── TASK INPUT

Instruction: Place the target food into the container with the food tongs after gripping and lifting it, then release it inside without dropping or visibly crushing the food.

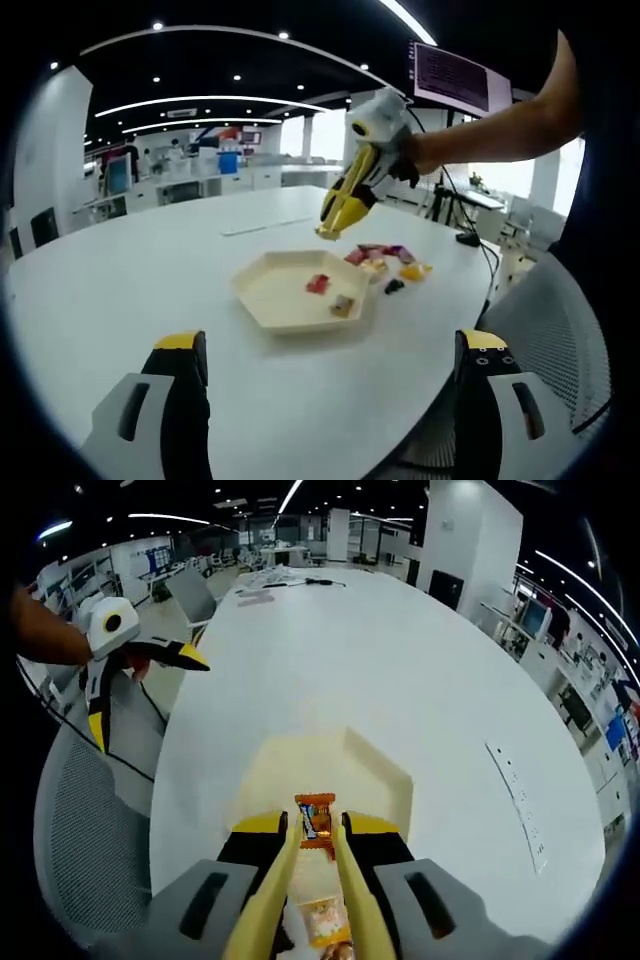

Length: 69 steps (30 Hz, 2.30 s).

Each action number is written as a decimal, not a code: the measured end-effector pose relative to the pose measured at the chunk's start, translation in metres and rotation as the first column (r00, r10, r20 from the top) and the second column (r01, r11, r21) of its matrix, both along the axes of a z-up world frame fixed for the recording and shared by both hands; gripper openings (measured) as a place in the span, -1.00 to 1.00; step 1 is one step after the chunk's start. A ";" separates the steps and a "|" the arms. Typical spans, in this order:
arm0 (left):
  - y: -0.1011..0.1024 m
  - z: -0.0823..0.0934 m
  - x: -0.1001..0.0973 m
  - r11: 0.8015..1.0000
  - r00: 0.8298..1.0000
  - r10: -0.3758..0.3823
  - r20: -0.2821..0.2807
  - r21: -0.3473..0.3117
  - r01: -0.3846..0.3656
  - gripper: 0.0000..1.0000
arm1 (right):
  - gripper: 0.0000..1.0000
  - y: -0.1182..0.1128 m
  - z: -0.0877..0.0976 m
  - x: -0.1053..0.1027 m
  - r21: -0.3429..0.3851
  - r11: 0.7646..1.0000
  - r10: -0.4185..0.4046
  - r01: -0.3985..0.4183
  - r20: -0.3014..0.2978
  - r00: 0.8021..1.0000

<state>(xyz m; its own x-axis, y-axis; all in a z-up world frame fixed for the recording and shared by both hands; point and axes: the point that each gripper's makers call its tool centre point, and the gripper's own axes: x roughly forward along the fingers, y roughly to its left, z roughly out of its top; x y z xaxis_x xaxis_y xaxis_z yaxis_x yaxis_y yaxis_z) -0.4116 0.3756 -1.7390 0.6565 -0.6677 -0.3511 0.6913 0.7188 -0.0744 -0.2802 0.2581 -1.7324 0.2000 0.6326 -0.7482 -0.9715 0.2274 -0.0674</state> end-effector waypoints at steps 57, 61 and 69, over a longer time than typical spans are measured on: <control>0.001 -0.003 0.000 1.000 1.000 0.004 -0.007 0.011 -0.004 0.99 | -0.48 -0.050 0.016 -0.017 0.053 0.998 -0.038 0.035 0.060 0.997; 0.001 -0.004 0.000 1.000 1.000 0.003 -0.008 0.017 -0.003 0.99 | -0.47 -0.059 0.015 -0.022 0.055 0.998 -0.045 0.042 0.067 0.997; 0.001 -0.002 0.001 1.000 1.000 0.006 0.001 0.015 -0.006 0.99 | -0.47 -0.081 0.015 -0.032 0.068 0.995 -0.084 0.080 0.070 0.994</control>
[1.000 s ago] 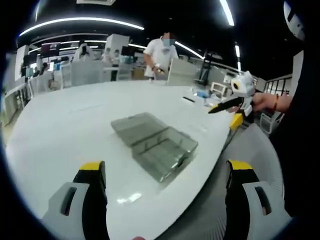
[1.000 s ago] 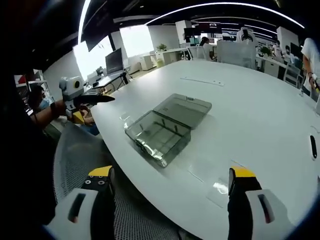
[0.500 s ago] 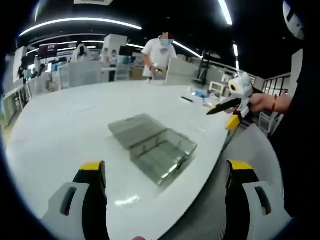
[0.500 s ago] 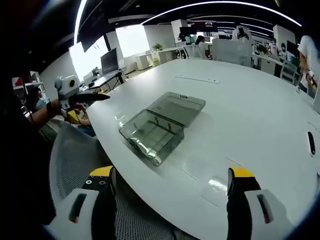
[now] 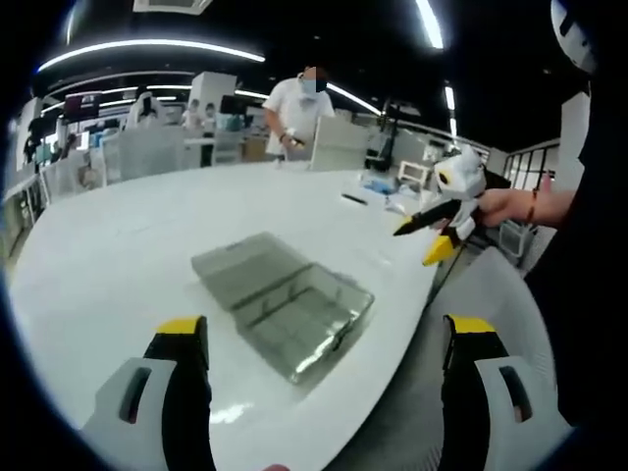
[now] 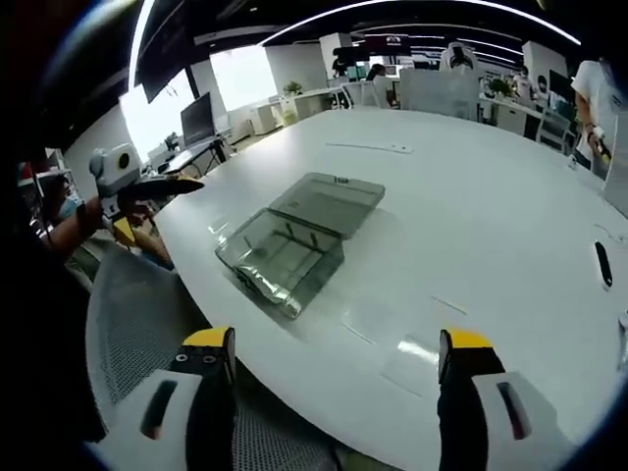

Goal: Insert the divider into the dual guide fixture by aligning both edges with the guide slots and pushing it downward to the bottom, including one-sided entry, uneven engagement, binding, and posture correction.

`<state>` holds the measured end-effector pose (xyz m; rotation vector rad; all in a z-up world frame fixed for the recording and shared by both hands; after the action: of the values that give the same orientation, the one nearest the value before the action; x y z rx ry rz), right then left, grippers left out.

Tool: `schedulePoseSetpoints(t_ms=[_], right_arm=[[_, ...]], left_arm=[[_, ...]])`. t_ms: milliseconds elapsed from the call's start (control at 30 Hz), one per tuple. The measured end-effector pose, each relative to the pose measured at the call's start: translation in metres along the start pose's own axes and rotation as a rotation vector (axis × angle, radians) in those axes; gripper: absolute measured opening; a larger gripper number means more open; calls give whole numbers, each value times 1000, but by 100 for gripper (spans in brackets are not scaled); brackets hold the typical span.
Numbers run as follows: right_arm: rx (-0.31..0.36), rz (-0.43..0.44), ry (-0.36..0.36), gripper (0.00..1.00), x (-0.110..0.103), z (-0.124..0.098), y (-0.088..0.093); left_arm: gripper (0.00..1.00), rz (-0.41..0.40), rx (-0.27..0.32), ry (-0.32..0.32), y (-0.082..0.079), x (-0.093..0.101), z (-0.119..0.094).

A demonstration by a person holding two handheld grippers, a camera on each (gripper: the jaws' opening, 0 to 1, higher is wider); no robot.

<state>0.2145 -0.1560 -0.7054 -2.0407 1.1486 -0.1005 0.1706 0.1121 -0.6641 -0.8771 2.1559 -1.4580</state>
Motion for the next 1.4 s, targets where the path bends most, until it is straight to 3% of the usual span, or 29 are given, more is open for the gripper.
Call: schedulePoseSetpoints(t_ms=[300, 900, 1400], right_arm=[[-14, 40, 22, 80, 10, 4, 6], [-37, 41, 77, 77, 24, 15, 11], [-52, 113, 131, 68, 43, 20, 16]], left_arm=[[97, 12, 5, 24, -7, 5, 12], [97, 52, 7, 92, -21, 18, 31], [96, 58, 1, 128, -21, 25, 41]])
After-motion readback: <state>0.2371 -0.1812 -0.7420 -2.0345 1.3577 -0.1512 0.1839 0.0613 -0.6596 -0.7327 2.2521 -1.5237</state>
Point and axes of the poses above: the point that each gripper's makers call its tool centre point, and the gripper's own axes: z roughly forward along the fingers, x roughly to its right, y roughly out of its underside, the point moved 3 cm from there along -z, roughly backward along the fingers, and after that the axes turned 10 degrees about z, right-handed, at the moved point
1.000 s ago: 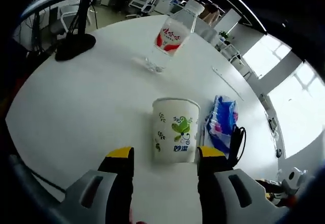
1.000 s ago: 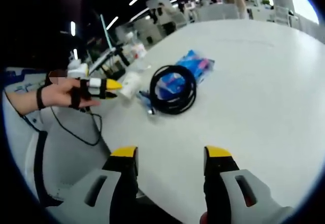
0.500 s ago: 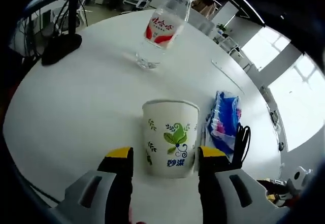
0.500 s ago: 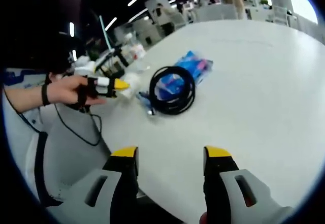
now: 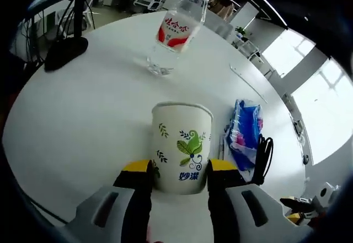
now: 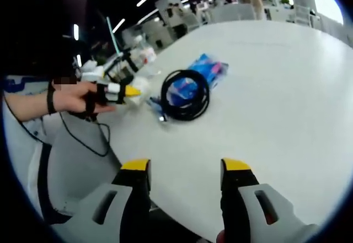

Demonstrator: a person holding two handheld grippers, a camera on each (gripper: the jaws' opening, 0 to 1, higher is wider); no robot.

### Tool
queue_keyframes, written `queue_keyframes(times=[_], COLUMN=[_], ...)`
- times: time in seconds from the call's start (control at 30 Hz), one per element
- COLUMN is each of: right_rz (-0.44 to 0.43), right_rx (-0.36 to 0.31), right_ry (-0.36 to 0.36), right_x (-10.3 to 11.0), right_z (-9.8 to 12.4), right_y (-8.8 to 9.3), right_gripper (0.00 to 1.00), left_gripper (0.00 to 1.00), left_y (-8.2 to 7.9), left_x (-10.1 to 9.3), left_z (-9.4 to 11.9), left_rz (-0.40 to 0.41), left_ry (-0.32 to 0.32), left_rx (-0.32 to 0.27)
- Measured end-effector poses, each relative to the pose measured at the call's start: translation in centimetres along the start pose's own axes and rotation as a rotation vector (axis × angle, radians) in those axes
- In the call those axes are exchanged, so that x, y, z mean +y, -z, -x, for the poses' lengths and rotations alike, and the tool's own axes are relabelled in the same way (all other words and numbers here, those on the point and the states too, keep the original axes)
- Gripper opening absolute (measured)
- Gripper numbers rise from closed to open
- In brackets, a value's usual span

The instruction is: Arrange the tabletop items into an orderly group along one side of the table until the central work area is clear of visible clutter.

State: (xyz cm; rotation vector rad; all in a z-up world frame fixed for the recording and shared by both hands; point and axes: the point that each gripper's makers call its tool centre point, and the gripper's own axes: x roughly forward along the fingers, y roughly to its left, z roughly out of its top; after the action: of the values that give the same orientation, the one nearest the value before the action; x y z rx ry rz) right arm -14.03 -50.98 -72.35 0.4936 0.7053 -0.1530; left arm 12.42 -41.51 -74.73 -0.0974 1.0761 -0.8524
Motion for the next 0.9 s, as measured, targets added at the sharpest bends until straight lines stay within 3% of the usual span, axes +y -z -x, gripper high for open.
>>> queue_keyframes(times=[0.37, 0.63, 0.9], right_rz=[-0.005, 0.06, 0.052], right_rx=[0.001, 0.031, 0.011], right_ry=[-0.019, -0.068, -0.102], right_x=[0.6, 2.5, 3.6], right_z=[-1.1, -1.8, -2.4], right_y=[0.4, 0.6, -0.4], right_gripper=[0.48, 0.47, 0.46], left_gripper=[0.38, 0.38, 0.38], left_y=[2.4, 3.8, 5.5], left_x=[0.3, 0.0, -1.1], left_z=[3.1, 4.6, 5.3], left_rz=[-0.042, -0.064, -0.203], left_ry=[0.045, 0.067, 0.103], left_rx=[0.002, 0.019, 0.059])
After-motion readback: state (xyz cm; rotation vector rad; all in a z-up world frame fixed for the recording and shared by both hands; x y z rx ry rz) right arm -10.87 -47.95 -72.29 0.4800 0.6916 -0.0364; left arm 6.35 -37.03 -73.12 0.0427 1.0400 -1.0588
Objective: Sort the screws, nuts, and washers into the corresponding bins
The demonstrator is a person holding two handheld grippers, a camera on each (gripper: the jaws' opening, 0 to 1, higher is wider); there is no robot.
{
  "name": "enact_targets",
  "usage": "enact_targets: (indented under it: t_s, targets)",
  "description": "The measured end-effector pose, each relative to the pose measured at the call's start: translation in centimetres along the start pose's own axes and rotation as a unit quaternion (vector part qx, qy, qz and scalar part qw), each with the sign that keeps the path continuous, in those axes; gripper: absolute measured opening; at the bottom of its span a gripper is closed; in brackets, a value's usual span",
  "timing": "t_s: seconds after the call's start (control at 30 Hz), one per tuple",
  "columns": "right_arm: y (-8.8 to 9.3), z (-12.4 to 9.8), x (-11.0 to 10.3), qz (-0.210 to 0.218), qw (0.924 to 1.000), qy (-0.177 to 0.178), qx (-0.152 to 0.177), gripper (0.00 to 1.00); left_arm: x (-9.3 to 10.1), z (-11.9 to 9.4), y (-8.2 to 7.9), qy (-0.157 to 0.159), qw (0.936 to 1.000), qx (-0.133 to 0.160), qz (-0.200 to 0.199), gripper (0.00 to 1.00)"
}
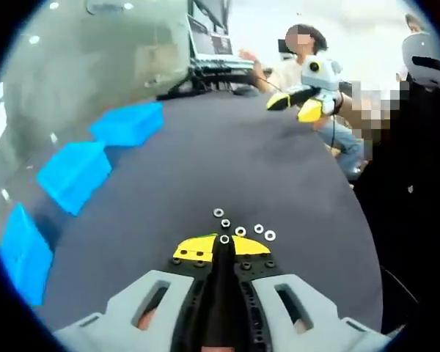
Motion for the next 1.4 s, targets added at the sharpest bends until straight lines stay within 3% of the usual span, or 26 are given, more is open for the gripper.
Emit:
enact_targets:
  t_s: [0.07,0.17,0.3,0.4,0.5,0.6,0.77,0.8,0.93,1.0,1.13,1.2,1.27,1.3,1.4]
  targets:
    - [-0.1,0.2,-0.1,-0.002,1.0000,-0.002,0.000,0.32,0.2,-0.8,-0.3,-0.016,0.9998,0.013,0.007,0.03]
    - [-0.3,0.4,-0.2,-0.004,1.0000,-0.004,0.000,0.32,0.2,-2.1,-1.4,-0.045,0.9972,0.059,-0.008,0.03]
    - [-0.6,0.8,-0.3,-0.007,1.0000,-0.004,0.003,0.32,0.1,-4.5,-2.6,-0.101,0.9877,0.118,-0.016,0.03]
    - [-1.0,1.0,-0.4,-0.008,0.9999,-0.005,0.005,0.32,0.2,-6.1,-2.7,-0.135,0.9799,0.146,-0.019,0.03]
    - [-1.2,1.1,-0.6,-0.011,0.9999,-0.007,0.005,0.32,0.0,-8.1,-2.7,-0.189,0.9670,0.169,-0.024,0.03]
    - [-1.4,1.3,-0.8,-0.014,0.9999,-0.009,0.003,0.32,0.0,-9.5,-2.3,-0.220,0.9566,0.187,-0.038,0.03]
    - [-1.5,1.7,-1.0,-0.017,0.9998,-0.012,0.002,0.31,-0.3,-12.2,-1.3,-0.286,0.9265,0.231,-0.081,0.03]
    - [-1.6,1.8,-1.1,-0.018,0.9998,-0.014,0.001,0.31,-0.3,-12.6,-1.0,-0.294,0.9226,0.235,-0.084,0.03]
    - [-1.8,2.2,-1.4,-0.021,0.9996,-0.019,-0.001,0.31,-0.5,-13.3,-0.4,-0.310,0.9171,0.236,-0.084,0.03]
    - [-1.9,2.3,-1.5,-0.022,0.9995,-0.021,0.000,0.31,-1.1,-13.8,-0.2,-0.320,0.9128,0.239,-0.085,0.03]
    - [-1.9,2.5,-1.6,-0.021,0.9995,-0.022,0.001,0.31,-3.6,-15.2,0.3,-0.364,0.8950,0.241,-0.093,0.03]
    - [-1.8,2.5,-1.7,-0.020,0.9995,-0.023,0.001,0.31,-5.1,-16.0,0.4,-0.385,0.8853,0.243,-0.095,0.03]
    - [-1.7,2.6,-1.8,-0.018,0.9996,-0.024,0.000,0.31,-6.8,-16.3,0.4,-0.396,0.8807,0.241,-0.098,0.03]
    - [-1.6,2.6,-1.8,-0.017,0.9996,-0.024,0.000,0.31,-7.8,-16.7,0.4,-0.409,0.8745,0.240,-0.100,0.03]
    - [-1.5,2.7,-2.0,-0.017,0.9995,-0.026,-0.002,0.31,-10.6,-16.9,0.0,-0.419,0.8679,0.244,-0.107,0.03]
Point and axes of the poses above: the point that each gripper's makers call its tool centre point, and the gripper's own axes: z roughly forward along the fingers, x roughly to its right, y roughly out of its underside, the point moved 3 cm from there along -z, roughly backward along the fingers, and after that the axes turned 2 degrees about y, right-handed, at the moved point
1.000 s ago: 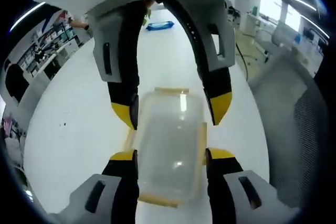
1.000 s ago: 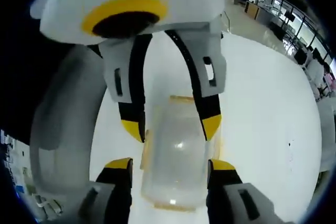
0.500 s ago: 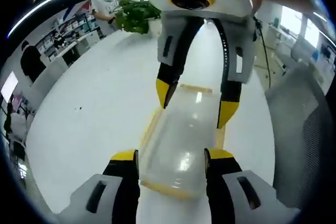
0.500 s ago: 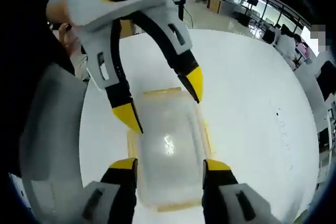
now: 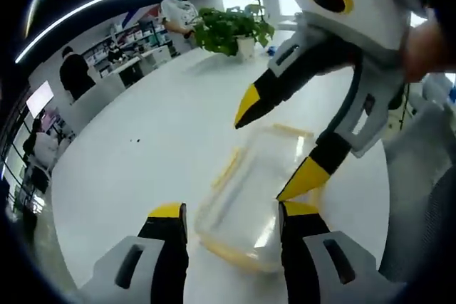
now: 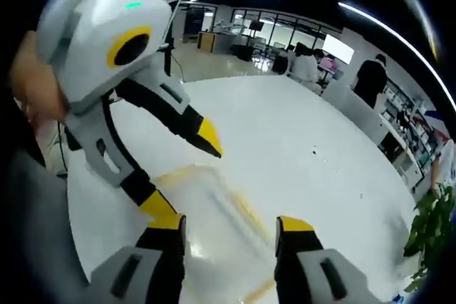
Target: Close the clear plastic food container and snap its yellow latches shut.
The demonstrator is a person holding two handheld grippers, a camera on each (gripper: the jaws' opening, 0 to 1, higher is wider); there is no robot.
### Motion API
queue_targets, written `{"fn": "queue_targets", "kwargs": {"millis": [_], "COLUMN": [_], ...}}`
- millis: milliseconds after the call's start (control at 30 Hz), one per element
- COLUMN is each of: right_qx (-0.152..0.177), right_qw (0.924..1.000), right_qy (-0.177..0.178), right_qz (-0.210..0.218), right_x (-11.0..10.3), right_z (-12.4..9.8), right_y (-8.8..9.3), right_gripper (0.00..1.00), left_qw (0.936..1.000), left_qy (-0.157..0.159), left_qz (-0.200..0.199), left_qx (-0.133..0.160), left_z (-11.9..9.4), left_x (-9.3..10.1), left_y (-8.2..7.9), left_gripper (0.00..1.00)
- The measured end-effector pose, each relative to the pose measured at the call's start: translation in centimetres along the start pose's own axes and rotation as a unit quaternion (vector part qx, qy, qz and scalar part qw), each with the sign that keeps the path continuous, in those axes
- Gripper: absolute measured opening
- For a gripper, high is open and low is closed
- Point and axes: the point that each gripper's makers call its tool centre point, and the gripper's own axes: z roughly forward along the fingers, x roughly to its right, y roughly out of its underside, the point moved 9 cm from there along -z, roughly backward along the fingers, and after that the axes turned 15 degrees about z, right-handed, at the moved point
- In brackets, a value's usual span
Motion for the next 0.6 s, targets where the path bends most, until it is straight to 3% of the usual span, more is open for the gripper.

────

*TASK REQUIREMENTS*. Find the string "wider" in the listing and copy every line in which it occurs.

*EXERCISE ANSWER*.
A demonstration by a person holding two handheld grippers, a camera on each (gripper: the jaws' opening, 0 to 1, higher is wider); no robot.
Demonstrator: a person holding two handheld grippers, a camera on each (gripper: the jaws' opening, 0 to 1, higher is wider); no robot.
The demonstrator is a person holding two handheld grippers, a camera on each (gripper: the jaws' opening, 0 to 1, higher is wider); there is no robot.
The demonstrator is a person holding two handheld grippers, a camera on each (gripper: the jaws' opening, 0 to 1, higher is wider); there is no robot.

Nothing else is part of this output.